Task directions
A word-for-word restatement of the full listing is required.

┌──

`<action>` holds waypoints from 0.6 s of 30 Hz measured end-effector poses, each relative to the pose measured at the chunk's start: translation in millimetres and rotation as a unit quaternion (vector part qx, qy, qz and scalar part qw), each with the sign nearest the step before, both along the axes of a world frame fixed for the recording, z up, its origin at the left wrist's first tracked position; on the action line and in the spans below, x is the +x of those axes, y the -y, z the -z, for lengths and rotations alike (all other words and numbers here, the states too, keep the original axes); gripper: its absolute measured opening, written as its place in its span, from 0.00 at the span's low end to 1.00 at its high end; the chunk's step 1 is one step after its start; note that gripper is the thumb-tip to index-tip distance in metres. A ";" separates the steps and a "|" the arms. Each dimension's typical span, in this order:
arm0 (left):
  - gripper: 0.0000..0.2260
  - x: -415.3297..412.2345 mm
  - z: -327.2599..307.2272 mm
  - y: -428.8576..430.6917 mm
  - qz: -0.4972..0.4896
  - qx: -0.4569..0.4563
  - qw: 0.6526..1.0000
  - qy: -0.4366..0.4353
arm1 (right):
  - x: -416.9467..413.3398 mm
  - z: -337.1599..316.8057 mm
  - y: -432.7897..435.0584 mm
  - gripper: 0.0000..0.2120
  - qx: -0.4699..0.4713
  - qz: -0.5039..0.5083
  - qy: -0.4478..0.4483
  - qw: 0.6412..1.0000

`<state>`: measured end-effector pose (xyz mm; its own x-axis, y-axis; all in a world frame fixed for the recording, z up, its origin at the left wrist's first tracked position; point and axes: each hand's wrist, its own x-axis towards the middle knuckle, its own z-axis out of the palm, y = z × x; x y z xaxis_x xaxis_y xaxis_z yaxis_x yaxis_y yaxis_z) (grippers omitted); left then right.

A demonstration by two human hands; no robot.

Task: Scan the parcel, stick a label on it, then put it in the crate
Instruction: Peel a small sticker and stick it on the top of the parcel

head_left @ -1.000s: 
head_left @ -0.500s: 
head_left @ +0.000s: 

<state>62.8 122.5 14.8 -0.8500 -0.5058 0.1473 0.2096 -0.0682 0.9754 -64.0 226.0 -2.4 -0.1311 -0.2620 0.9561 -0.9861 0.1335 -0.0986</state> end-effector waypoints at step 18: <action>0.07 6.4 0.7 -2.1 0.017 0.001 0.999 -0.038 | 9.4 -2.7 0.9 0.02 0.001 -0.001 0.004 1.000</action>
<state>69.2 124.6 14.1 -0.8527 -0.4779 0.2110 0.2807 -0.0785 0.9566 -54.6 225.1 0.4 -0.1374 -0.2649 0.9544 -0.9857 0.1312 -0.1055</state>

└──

Exercise answer
`<action>` holds waypoints from 0.6 s of 30 Hz measured end-effector poses, each relative to the pose measured at the chunk's start: translation in millimetres and rotation as a unit quaternion (vector part qx, qy, qz and scalar part qw), each with the sign nearest the step before, both along the axes of a world frame fixed for the recording, z up, its origin at the left wrist's first tracked position; on the action line and in the spans below, x is the +x of those axes, y the -y, z the -z, for lengths and rotations alike (all other words and numbers here, the states too, keep the original axes); gripper: its absolute measured opening, written as its place in its span, from 0.00 at the span's low end to 1.00 at its high end; the chunk's step 1 is one step after its start; note that gripper is the thumb-tip to index-tip distance in metres. A ";" separates the steps and a "|" the arms. Each dimension's typical span, in this order:
arm0 (left):
  - gripper: 0.0000..0.2260
  - x: -415.3297..412.2345 mm
  - z: -327.2599..307.2272 mm
  - y: -428.8576..430.6917 mm
  - qz: -0.4972..0.4896
  - qx: -0.4569..0.4563
  - qw: 0.6526..1.0000
  - qy: -0.4366..0.4353
arm1 (right):
  - x: -416.9467..413.3398 mm
  - z: -337.1599..316.8057 mm
  - y: -432.7897..435.0584 mm
  - gripper: 0.0000..0.2120
  - qx: -0.4699..0.4713
  - qz: -0.5039..0.5083
  - qy: -0.4478..0.4483
  - qw: 0.6412..1.0000

`<state>`: measured end-effector pose (xyz mm; its own x-axis, y-axis; all in a world frame fixed for the recording, z up, its origin at the left wrist's first tracked position; point and axes: each hand's wrist, its own x-axis towards the middle knuckle, its own z-axis out of the palm, y = z × x; x y z xaxis_x xaxis_y xaxis_z yaxis_x yaxis_y yaxis_z) (grippers omitted); left then right.

A demonstration by two human hands; no robot.

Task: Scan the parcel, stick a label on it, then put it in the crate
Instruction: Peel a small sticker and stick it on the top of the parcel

head_left @ -1.000s: 
head_left @ -0.500s: 
head_left @ +0.000s: 

<state>62.8 122.5 14.8 -0.8500 -0.5058 0.1473 0.2096 -0.0682 0.9754 -64.0 226.0 -2.4 -0.1311 -0.2620 0.9561 -0.9861 0.1335 -0.0986</state> end-effector waypoints at step 18: <action>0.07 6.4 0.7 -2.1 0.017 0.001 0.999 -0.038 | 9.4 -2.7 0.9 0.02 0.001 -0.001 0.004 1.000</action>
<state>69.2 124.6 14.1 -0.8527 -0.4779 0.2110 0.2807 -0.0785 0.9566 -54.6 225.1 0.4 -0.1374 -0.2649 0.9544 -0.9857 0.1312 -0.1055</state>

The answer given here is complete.